Angie Hatton said it correctly.

"That's it! Wait a minute! Say it again, will you?"

Angie said it again.

Tessie wet her lips. Her cheeks were smeared with tears and dirt. Her hair was wild and her blouse awry. "Donnay-ma-un-morso-doo-pang," she articulated, painfully. And in that moment, as she put her hand in that of Chuck Mory, across the ocean, her face was very beautiful to see.


ONE HUNDRED PER CENT

They had always had two morning papers—he his, she hers. The Times. Both. Nothing could illustrate more clearly the plan on which Mr. and Mrs. T.A. Buck conducted their married life. Theirs was the morning calm and harmony which comes to two people who are free to digest breakfast and the First Page simultaneously with no—"Just let me see the inside sheet, will you, dear?" to mar the day's beginning.

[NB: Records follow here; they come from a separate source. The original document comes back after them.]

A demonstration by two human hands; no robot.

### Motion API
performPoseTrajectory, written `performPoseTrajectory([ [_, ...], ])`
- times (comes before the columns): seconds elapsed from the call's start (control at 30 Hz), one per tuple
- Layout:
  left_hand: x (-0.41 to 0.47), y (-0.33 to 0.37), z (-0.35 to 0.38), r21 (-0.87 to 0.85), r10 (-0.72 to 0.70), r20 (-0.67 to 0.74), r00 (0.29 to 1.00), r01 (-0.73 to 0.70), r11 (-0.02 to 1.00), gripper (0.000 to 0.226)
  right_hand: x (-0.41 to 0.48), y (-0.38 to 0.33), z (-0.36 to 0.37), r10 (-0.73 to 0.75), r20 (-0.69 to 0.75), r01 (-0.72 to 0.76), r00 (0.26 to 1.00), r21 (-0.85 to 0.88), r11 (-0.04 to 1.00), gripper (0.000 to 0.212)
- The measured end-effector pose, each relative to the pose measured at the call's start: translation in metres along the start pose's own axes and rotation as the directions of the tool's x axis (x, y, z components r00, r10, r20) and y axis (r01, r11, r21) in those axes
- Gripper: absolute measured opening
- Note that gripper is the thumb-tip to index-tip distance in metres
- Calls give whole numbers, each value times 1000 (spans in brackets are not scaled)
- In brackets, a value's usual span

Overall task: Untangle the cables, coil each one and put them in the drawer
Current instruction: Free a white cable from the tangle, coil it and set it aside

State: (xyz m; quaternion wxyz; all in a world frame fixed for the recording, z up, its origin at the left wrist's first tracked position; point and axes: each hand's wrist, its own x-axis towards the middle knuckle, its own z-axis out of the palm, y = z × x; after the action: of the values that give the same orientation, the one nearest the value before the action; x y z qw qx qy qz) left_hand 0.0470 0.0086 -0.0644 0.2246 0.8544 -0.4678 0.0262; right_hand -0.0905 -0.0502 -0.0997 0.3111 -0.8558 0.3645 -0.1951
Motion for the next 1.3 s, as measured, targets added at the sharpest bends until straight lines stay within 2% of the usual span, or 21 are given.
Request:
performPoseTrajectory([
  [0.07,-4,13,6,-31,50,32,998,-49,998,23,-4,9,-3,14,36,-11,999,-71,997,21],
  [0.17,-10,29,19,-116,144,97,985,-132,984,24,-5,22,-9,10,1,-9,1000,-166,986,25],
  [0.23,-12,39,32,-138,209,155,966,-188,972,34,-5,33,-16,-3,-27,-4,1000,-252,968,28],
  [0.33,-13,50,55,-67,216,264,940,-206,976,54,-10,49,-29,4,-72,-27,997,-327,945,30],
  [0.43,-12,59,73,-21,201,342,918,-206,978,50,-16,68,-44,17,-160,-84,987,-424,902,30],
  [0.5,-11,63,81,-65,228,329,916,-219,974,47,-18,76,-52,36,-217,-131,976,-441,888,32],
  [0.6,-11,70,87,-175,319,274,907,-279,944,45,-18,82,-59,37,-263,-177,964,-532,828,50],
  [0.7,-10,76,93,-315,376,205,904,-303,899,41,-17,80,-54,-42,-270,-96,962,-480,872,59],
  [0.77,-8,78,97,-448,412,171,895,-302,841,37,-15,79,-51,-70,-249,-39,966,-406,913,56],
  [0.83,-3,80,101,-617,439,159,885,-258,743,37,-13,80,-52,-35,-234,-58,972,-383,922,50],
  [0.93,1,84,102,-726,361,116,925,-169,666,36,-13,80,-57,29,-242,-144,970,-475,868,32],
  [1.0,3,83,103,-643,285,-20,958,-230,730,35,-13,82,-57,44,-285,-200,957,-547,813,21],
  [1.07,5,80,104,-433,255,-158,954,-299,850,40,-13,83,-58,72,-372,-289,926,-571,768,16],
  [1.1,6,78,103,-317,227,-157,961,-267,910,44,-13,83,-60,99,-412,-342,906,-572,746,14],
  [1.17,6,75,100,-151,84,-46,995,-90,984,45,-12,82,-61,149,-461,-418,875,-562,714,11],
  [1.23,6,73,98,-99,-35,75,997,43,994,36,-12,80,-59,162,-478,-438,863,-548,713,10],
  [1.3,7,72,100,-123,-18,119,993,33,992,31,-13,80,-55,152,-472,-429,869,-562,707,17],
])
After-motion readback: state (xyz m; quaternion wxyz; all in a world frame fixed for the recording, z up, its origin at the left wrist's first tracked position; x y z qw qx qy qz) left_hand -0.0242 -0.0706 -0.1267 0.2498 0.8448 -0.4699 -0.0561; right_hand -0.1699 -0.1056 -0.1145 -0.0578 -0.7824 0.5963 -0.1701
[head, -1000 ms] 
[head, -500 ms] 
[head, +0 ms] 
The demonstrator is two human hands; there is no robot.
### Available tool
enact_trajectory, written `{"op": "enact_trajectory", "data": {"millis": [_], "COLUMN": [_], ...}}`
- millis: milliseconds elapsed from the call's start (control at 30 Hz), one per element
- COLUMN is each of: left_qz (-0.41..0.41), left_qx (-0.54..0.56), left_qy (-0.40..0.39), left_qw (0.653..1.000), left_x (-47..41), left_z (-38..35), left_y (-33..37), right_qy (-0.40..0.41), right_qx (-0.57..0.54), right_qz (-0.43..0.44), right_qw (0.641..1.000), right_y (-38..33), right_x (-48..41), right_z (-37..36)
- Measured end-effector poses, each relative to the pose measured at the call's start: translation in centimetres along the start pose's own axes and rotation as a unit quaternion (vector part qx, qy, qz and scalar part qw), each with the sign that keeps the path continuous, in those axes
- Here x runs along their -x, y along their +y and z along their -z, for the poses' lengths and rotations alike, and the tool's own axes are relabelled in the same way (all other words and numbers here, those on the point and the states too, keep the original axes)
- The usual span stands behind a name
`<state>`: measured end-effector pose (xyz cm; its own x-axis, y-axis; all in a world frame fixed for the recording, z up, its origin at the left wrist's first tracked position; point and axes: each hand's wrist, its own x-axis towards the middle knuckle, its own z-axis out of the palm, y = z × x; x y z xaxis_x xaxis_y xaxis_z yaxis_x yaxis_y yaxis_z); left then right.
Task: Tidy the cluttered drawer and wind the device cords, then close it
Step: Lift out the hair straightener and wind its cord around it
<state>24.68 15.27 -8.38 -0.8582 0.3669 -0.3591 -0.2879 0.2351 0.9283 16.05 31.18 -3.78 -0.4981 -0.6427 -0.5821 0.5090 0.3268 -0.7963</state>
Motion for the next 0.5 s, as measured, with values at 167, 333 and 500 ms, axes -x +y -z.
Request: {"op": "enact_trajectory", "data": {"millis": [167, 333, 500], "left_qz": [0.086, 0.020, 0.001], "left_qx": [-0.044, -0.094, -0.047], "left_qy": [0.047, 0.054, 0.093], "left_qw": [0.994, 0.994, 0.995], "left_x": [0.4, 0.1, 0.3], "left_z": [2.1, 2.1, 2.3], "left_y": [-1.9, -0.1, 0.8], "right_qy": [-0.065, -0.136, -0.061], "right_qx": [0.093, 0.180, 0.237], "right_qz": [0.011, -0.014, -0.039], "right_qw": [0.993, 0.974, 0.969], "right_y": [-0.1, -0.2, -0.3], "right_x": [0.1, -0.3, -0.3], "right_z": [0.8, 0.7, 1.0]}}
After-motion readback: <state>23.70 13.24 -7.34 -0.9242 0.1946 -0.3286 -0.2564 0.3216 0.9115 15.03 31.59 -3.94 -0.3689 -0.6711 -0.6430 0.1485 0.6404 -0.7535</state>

In the days when she had been Mrs. Emma McChesney, travelling saleswoman for the T.A. Buck Featherloom Petticoat Company, New York, her perusal of the morning's news had been, perforce, a hasty process, accomplished between trains, or in a small-town hotel 'bus, jolting its way to the depot for the 7.52; or over an American-plan breakfast throughout which seven eighths of her mind was intent on the purchasing possibilities of a prospective nine o'clock skirt buyer. There was no need now of haste, but the habit of years still clung. From eight-thirty to eight thirty-five A.M. Emma McChesney Buck was always in partial eclipse behind the billowing pages of her newspaper. Only the tip of her topmost coil of bright hair was visible. She read swiftly, darting from war news to health hints, from stock market to sport page, and finding something of interest in each. For her there was nothing cryptic in a headline such as "Rudie Slams One Home"; and Do pfd followed by dotted lines and vulgar fractions were to her as easily translated as the Daily Hint From Paris. Hers was the photographic eye and the alert brain that can film a column or a page at a glance.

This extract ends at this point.